Fondi hedge e la sfida dell'onshore

Negli Stati Uniti, la svizzera Ubs, sta combattendo strenuamente per mantenere l’unico vero vantaggio competitivo che rimane alla banca: il segreto bancario concesso a tutti coloro che dispongono di un conto corrente in Svizzera.

Nel resto del mondo, dalle Cayman all’Isola di Man, i paradisi fiscali stanno facendo lobbismo in ogni summit internazionale, pur di non vedersi distruggere dalla nuova ondata di moralità fiscale che sta colpendo il pianeta.

In Italia, lo scudo fiscale 3.0, sta per essere lanciato tra polemiche e voglia di chiudere, una volta per tutte, con i miliardi di dollari che ogni anno vengono esportati all’estero illegalmente.

Ma la voglia di on-shore (contro il concetto di offshore) si può facilmente applicare anche ai fondi hedge, così come sottolinea oggi Ratan Engineer, manager della divisione Gloabl Asset Management di Ernst & Young, sulle pagine del Financial Times.

Secondo il giornale inglese, il fatto di imporre un giro di vite sui domicili legali e fiscali dei fondi hedge, potrebbe essere un forte incentivo per far tornare molti fondi (e quindi soldi) nei paesi onshore (Gran Bretagna, Stati Uniti ecc) dove di solito hanno casa i gestori dei medesimi fondi.

A trarre i maggiori benefici potrebbero essere in primis proprio gli stati nazionali, che vedrebbero schizzare verso l’alto le entrate fiscali (oggi i fondi usano i paradisi fiscali proprio per pagare meno o  non pagare imposte), e far aumentare l’occupazione in questo settore (globalmente l’industria hedge impiega quasi 150.000 persone in tutto il mondo).

Ma il problema per i fondi hedge non è solo di natura fiscale.

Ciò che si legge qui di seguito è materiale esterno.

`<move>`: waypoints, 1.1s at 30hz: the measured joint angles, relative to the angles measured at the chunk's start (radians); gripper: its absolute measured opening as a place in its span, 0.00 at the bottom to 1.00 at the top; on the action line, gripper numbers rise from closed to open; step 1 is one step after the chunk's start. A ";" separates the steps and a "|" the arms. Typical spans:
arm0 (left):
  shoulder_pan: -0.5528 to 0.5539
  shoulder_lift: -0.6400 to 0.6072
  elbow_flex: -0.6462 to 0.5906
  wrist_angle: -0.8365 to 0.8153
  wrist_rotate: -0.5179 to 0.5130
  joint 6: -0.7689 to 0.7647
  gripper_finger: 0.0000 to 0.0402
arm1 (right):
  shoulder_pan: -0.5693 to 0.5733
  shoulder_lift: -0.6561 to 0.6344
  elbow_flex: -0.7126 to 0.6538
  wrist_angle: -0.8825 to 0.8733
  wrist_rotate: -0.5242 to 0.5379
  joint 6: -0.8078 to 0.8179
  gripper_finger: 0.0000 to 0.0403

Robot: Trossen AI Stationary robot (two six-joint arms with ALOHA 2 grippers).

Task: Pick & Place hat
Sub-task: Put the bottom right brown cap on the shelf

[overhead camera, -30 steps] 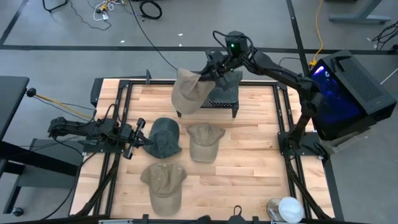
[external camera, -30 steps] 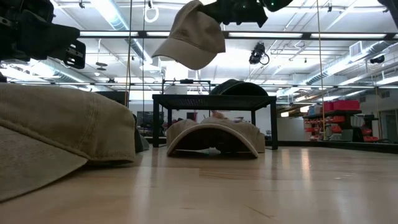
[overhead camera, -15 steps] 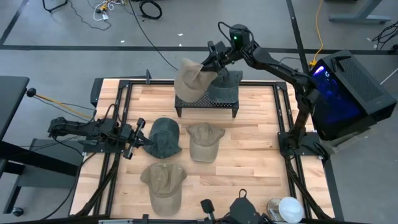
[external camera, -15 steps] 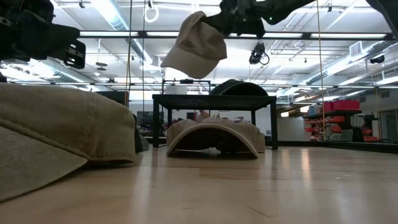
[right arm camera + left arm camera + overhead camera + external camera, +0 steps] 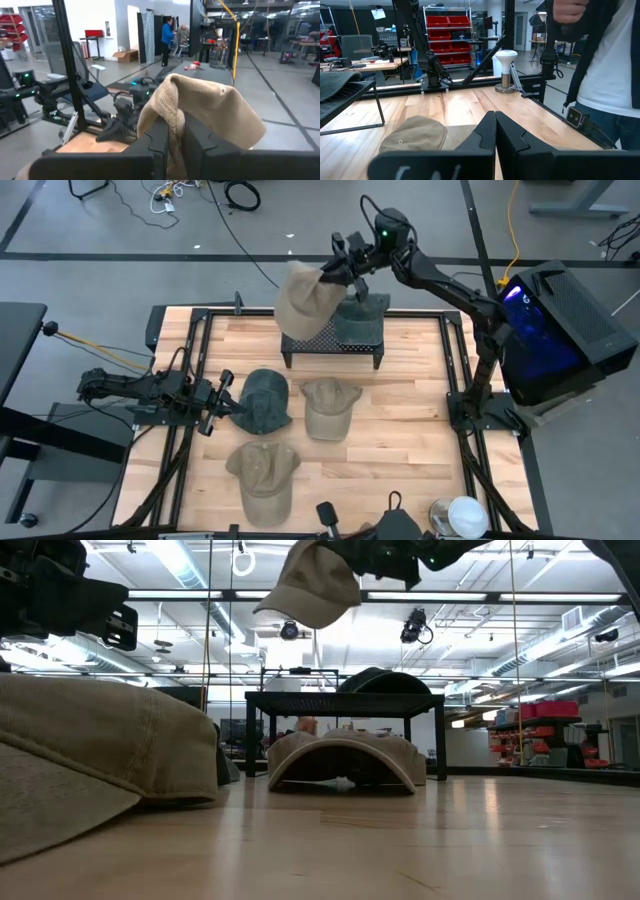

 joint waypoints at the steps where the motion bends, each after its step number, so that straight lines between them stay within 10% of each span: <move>1: 0.000 0.000 0.000 0.000 0.000 0.000 0.01 | 0.003 0.000 0.010 -0.001 0.003 0.002 0.09; 33: 0.000 0.000 0.000 0.000 0.000 0.000 0.01 | 0.026 0.256 0.351 -0.391 -0.003 -0.006 0.09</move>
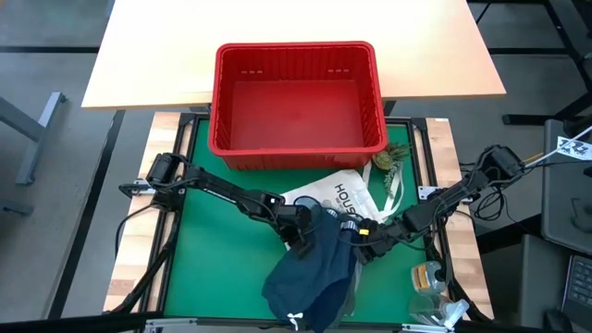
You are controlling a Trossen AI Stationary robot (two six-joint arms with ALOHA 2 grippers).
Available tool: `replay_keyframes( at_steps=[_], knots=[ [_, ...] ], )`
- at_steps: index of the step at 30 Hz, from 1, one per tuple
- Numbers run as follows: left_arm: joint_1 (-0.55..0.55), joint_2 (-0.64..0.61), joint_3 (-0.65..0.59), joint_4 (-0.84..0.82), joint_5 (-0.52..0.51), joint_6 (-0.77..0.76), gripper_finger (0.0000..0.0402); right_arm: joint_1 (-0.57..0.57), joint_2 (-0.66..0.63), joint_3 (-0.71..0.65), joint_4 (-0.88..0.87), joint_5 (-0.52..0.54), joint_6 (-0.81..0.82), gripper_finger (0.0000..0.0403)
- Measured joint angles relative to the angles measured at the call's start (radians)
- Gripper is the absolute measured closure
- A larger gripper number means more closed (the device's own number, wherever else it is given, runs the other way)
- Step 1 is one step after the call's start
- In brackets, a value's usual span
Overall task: Fold Laundry from Bin
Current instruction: Put the stacked clothes into the red organizer bin
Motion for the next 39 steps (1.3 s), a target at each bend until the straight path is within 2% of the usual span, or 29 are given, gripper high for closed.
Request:
replay_keyframes(
  at_steps=[7,11,16,30,39],
  knots=[
    [0.0,0.0,0.0,0.0,0.001,-0.002,0.0401,0.001,0.072,0.002,0.016,0.034,0.001,0.026],
    [0.0,0.0,0.0,-0.009,0.007,-0.002,0.0401,0.002,0.103,0.001,0.097,0.061,0.007,0.026],
    [0.0,0.0,0.0,-0.012,0.01,-0.002,0.0401,0.002,0.105,-0.001,0.185,0.099,-0.003,0.026],
    [0.0,0.0,0.0,-0.008,0.004,-0.003,0.0401,0.002,0.105,-0.002,0.225,0.21,-0.005,0.026],
    [0.0,0.0,0.0,-0.003,0.003,-0.025,0.0401,0.002,0.159,-0.001,0.245,0.204,-0.005,0.026]
  ],
)
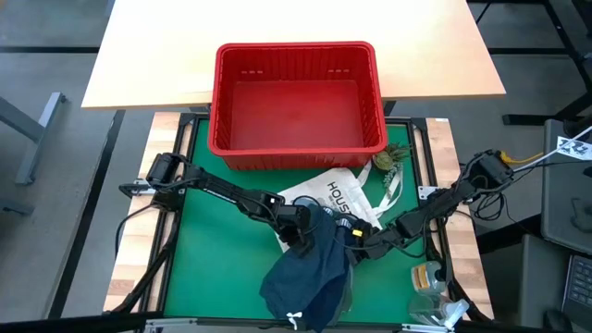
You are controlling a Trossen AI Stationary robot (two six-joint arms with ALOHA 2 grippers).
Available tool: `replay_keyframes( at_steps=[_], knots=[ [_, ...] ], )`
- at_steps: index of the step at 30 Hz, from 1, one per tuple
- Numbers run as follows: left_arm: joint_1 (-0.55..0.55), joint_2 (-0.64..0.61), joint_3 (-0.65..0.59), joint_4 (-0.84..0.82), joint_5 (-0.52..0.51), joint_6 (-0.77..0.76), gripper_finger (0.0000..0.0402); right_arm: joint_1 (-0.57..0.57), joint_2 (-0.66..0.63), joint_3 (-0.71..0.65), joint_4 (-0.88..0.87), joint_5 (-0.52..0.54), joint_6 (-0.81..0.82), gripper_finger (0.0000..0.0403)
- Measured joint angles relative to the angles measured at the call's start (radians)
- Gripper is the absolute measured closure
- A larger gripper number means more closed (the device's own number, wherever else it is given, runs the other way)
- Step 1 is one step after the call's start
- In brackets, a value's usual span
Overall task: Fold Laundry from Bin
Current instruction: Put the stacked clothes into the red organizer bin
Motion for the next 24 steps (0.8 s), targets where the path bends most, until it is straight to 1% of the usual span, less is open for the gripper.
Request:
replay_keyframes(
  at_steps=[2,4,6,9,10,12,15,17,19,24],
  knots=[
    [0.0,0.0,0.0,-0.002,0.001,-0.001,0.0401,0.0,0.008,0.0,0.021,0.007,-0.001,0.0265],
    [0.0,0.0,0.0,-0.001,0.001,-0.001,0.0401,0.0,0.009,0.0,0.035,0.017,-0.005,0.0282],
    [0.0,0.0,0.0,-0.001,0.001,-0.001,0.0401,0.0,0.009,0.0,0.043,0.02,-0.019,0.0314],
    [0.0,0.0,0.0,0.004,0.001,-0.001,0.0401,0.0,0.01,0.0,0.06,0.026,-0.023,0.0375],
    [0.0,-0.003,0.0,0.003,0.001,-0.001,0.0401,0.0,0.01,0.0,0.072,0.027,-0.023,0.0386],
    [0.0,-0.005,0.0,0.004,0.005,-0.001,0.0401,-0.001,0.008,0.0,0.099,0.032,-0.02,0.0385],
    [0.0,-0.018,0.0,0.0,0.017,-0.002,0.0401,-0.001,-0.003,-0.001,0.149,0.038,-0.019,0.036],
    [0.0,-0.026,0.0,0.005,0.019,-0.009,0.0401,-0.002,-0.009,0.0,0.176,0.049,-0.018,0.0355],
    [0.001,-0.031,0.0,0.005,0.019,-0.017,0.0401,-0.002,-0.009,-0.001,0.196,0.062,-0.016,0.0361],
    [0.005,-0.033,0.0,0.009,0.026,-0.02,0.0401,-0.002,-0.01,0.013,0.219,0.096,-0.017,0.0392]
  ],
)
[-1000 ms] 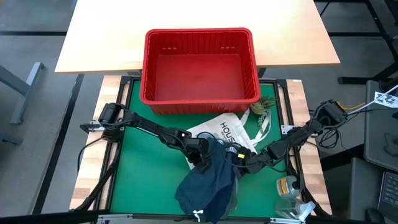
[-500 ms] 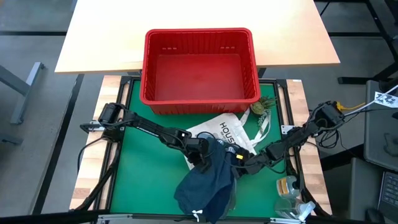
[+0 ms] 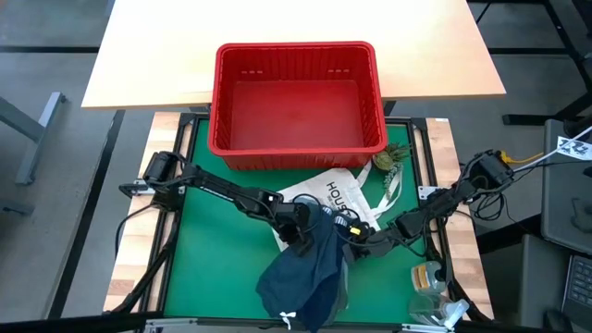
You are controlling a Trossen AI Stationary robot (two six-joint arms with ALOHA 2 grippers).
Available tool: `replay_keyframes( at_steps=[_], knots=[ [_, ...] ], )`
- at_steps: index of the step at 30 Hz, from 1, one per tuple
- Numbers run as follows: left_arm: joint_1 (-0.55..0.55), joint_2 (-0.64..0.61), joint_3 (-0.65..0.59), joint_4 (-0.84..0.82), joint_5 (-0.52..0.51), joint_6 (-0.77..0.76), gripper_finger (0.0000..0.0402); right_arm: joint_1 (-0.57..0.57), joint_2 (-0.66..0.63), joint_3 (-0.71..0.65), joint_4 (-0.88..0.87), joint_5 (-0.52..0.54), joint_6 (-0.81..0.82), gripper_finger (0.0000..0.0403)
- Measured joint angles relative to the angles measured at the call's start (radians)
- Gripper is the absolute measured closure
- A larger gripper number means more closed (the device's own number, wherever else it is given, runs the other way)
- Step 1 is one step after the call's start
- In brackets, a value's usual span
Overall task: Fold Laundry from Bin
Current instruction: Put the stacked clothes into the red organizer bin
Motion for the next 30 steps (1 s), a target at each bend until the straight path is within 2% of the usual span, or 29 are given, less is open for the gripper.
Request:
replay_keyframes(
  at_steps=[8,16,30],
  knots=[
    [0.022,0.0,0.008,-0.007,0.053,-0.002,0.0401,-0.019,-0.001,0.031,0.009,0.001,-0.009,0.0374],
    [0.034,-0.002,0.061,-0.065,0.074,0.024,0.0401,-0.027,-0.003,0.031,0.031,0.03,-0.036,0.0389],
    [0.05,-0.045,0.064,-0.076,0.085,0.025,0.0401,-0.027,-0.077,0.031,0.032,0.085,-0.089,0.0387]
  ],
)
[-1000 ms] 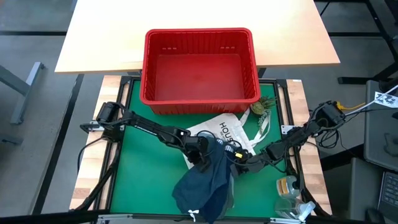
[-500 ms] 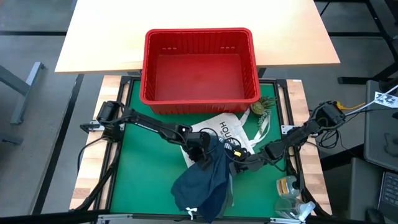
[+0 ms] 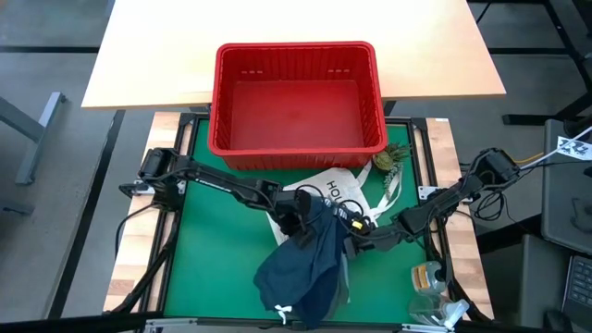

Anche gli strumenti che questi fondi possono utilizzare troverebbero degli impedimenti se riportati in patria.

Secondo Engineer, alcune strategie hedge potrebbero essere cosniderate ‘soggetti’ per il puro trading piuttosto che veicolo di investimento, andando così a pesare sulle imposte che gli stessi fondi devono pagare.

Per questo motivo, all’inizio dell’anno, il Regno Unito ha pubblicato una lista di strumenti che possono essere considerati utilizzati senza ricadere nella lista degli strumenti da trading e quindi esenti da tasse.

Secondo il quotidiano, quindi, l’operazione rientro da applicare ai tutti i fondi hedge non sarebbe molto difficile e troverebbe sostegno nella facilità con cui la normativa esistente potrebbe gestire queste dinamiche.

Il Governo potrebbe così rafforzare il proprio controllo sui manager, i fondi disporre di consigli e comitati di sorveglianza più vicini alle esigenze degli investitori. Le Autorità fiscali e di Borsa, avrebbero maggior facilità nell’investigare sull’attività dei fondi che di conseguenza diventerebbero maggiormente trasparenti. Un circolo virtuoso che aspetta solo di essere messo in pratica.